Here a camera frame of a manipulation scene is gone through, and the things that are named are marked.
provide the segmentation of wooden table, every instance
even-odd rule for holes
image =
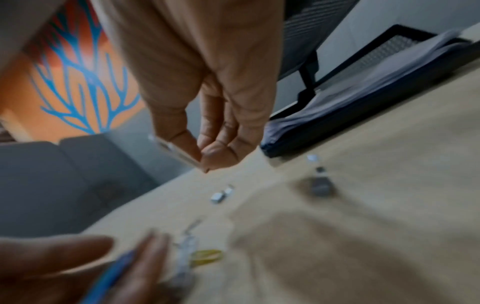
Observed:
[[[226,251],[196,270],[187,303],[480,302],[480,63],[448,83],[306,154],[338,194],[309,195],[306,154],[185,174],[112,212],[86,233],[173,235],[199,216],[202,248]],[[210,197],[228,184],[221,205]]]

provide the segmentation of orange wall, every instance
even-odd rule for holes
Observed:
[[[19,140],[105,132],[143,107],[86,0],[70,0],[0,76],[0,119]]]

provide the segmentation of blue pen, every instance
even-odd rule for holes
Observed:
[[[120,256],[88,291],[80,304],[99,304],[112,288],[125,270],[132,264],[135,258],[135,251],[129,251]]]

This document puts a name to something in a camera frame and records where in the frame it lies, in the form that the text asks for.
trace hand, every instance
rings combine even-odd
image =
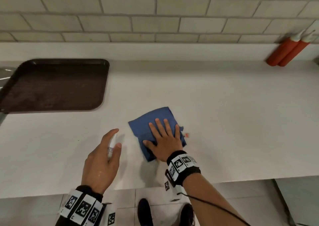
[[[155,146],[152,142],[148,140],[143,140],[143,144],[149,148],[153,154],[157,157],[157,159],[166,162],[168,157],[177,150],[183,150],[183,146],[181,144],[180,131],[178,124],[175,125],[175,137],[172,134],[172,129],[168,123],[167,119],[164,119],[166,131],[162,126],[160,120],[155,119],[157,127],[162,135],[156,130],[155,126],[152,123],[149,123],[149,126],[152,130],[153,135],[156,138],[157,146]]]
[[[94,192],[102,195],[113,182],[119,168],[121,143],[114,146],[110,161],[107,157],[110,139],[118,131],[119,129],[112,129],[104,135],[101,143],[88,155],[84,163],[81,185],[88,185]]]

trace red bottle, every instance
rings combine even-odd
[[[284,40],[278,48],[267,58],[266,63],[270,66],[276,66],[285,58],[299,43],[301,35],[305,30]]]
[[[298,45],[285,57],[279,62],[279,66],[286,66],[293,58],[295,58],[303,49],[305,49],[310,42],[314,40],[312,34],[315,32],[312,31],[310,34],[306,35],[301,39]]]

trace shoe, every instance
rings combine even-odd
[[[179,226],[195,226],[195,214],[192,205],[185,204],[181,210]]]
[[[138,203],[138,221],[140,222],[141,226],[154,226],[151,208],[145,198],[142,198]]]

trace left hand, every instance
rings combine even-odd
[[[110,161],[107,157],[110,139],[118,131],[119,129],[112,129],[105,134],[101,143],[88,155],[84,163],[81,185],[90,186],[94,192],[102,195],[113,182],[120,165],[121,143],[115,145]]]

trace finger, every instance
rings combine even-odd
[[[175,139],[181,139],[180,131],[179,131],[179,126],[178,124],[175,125]]]
[[[157,124],[157,127],[159,128],[159,131],[160,131],[162,137],[167,137],[167,133],[166,133],[164,127],[162,126],[162,123],[160,122],[159,118],[156,118],[155,122]]]
[[[159,134],[159,132],[157,131],[157,129],[155,128],[155,126],[153,125],[153,123],[149,123],[148,125],[150,126],[150,129],[151,129],[151,131],[152,131],[154,137],[155,137],[156,139],[160,139],[162,136]]]
[[[108,150],[108,145],[110,143],[110,140],[113,137],[113,135],[115,135],[118,131],[119,129],[112,129],[108,133],[103,135],[101,143],[98,145],[98,150],[106,151],[106,155],[107,155],[107,150]]]
[[[117,143],[114,146],[113,149],[113,153],[112,153],[112,157],[110,159],[109,164],[113,167],[118,169],[119,165],[120,165],[120,156],[121,156],[121,151],[122,151],[122,144],[121,143]]]
[[[167,135],[173,137],[172,129],[171,129],[170,125],[169,125],[168,120],[164,119],[164,123],[165,123],[165,128],[166,128]]]
[[[148,140],[143,140],[143,144],[144,144],[147,148],[149,148],[149,149],[153,152],[153,154],[154,154],[154,151],[155,151],[156,146],[155,146],[152,142],[150,142],[150,141],[148,141]]]

- - -

In the listing above, find each line with the word "segmentation" and copy it.

provide the segmentation of wooden table, every instance
provide the segmentation of orange wall, every instance
provide the segmentation of blue pen, every instance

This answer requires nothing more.